Well, we all need to hold our breath because it all hinges on Warner Brothers. Firstly, they obviously haven’t thought that the property was worth investing any money to salvage from its legal quagmire. It was barely shown when it was released, so nobody remembers it, which is a double-edged sword.

Right now, I have UCLA negotiating with Warner Brothers to get the right to do preservation/restoration work. If Warner’s agrees, then funding will have to be procured through an account at the UCLA archive. When that happens, I’ll be sure to let everyone know how they can contribute. This will not clear the copyright though, but it would produce a preserved or restored print, which might entice Warner Brothers to do something about the legal issue.

Having seen the film, can you tell us about it in general, its artistic value, and how good Marion Davies’ performance is?

This is Marion’s finest screen comedy, hands down. She simply sparkles here, playing Joyce, one of two orphaned teens living with their extended family. The family has made its living manufacturing butter churns (which was just as funny then as it is now). Johnny Arthur plays Uncle Otho, who’s dedicated to “Building better butter churns,” and seems to be sneaking out of the house at night. The family has been forbidden from buying a Frigidaire because their maid is having an affair with Cool Kelly…The Ice Man! The maid (silent star Marie Prevost) has been two-timing on Cool Kelly with Joyce’s brother and finds herself in trouble.
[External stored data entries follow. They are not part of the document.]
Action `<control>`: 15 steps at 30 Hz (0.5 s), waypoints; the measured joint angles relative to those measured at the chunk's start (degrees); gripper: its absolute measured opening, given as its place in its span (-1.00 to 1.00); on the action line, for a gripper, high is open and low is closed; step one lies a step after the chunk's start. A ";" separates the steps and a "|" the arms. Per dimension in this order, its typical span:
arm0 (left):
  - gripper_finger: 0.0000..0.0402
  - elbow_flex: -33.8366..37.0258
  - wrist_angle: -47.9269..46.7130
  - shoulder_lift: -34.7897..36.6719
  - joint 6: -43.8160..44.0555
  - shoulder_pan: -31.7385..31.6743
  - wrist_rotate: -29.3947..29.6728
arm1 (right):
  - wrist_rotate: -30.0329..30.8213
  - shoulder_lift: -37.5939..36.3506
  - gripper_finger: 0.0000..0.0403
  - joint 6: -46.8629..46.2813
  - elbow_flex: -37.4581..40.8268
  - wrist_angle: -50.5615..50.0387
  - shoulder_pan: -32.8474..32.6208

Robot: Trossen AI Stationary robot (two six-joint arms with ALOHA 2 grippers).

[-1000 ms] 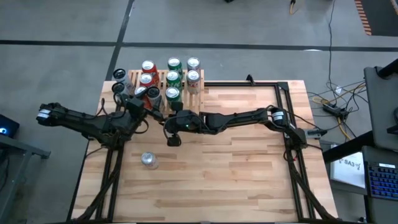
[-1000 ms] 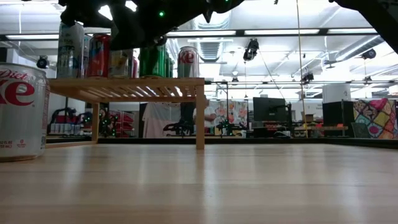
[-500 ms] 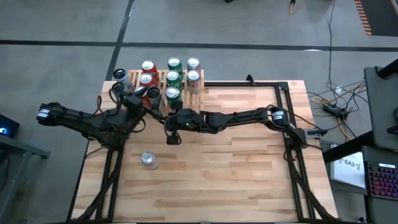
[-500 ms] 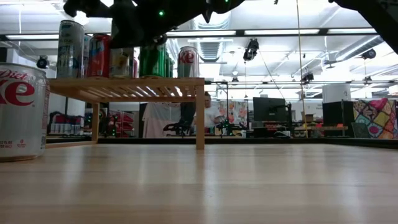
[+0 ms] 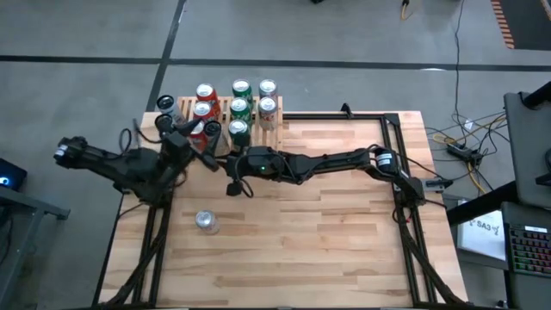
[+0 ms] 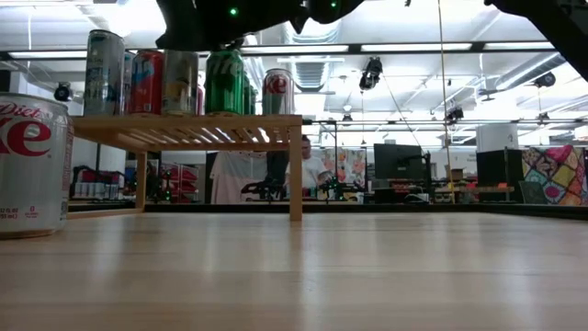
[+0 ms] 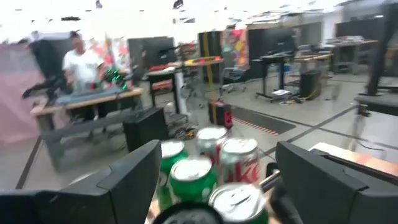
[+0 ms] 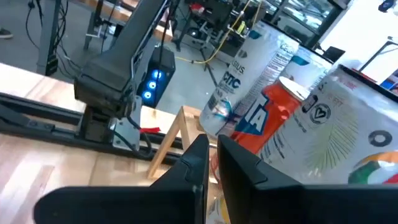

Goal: Place canned beverage on shelf
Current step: Put the white and yellow soda can on the shelf aligned with the other white and yellow soda can

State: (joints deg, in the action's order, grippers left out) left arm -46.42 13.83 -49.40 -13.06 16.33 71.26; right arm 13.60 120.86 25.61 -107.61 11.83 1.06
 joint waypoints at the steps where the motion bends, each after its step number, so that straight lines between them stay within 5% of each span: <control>1: 0.49 -1.14 -0.15 -0.05 -1.67 1.20 0.02 | 0.05 0.00 -0.89 0.02 0.00 -0.20 0.10; 8: 0.49 -9.94 -13.67 -0.12 -6.16 11.33 0.63 | 0.81 -2.97 -0.89 0.84 0.11 -10.78 -0.23; 12: 0.43 -14.58 -35.84 -0.12 7.95 17.94 1.89 | 1.45 -8.81 -0.89 0.32 0.04 -20.81 -0.70; 15: 0.30 -18.00 -56.54 -0.27 27.52 22.37 -4.49 | 1.33 -13.28 -0.89 -0.08 0.02 -27.84 -0.69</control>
State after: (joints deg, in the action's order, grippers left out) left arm -64.42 -42.70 -49.66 14.46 38.70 66.76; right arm 14.92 107.58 25.53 -107.59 -16.01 0.38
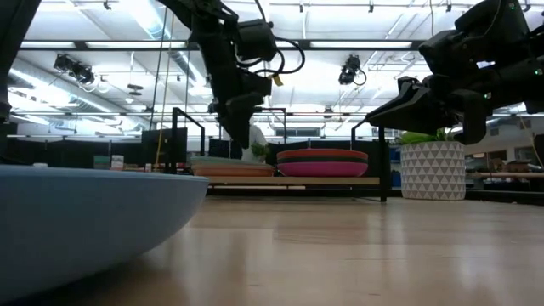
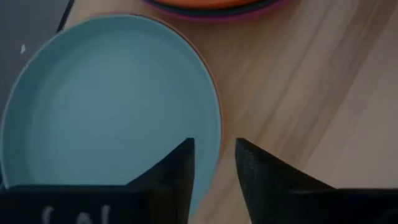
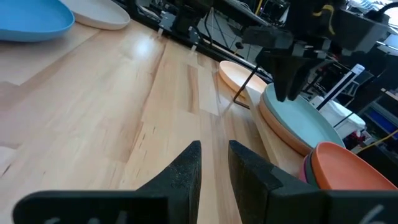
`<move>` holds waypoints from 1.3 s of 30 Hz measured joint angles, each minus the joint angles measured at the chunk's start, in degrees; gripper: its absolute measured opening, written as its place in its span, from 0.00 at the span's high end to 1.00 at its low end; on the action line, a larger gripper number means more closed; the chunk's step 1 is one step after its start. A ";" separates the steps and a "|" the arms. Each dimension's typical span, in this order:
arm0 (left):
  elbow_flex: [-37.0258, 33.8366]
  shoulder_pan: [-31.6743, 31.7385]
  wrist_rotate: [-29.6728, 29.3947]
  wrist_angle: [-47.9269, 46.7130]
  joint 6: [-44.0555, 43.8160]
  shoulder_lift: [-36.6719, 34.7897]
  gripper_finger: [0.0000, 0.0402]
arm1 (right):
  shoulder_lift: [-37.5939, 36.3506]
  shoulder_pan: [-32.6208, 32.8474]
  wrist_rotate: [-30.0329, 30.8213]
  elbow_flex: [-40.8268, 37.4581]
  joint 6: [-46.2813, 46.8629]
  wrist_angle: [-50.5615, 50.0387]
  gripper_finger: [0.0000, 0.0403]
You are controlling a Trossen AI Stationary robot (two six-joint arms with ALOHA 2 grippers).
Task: Place and stack plates onto a shelf
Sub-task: Stack the light orange plate on top of the light blue plate on the shelf
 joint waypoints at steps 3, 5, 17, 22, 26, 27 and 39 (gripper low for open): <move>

The local speakeasy gets raided just as Joyce and her Uncle (who’s stowed away in her rumble seat) are arriving.

The cops are arresting the brother and maid, but won’t take Joyce because she wasn’t in the roadhouse. She gives her uncle a quick peck on the cheek (which starts the gossip mill speculating that she’s the one he’s been sneaking out with) then promptly hurls a rock through the speakeasy window. “Now will you take me?” she says to the dazed policemen.

Now they’re all in jail and the maid breaks down and spills the story about the baby and their quickie marriage. Joyce had been engaged to the very old and wealthy town banker (although she was seeing one of the tellers behind his back), and he bails them out but breaks their engagement. This leaves Joyce free to pursue the handsome teller, but that irritates the trusty family retainer played by Sidney Blackmer.

Because she is spotted by the gossips visiting a local midwife (to arrange for the baby’s delivery), the whole town thinks Joyce is the one who’s pregnant.

In a pre-Code comic twist, half the male population of the small town show up in Joyce’s living room proclaiming to be the father of her unborn child. Marion at one point puts her hand on her hip and quips, “You ought to form a club!”

Everything works out in the end, the maid gets an annulment then elopes with Cool Kelly (who still doesn’t know she’s pregnant with the brother’s baby!), and Joyce drops the bank teller and marries the handsome family lawyer. It’s a wild ride from the first frame to the last.

The highlight is Marion’s entrance in the film: Test driving an open roadster in classic Mack Sennett style by outrunning a locomotive then crashing into a tree. As she hands a fender to the dazed car salesman she says, “Here, Mr. Cohen, I don’t think I’m going to buy this car after all!”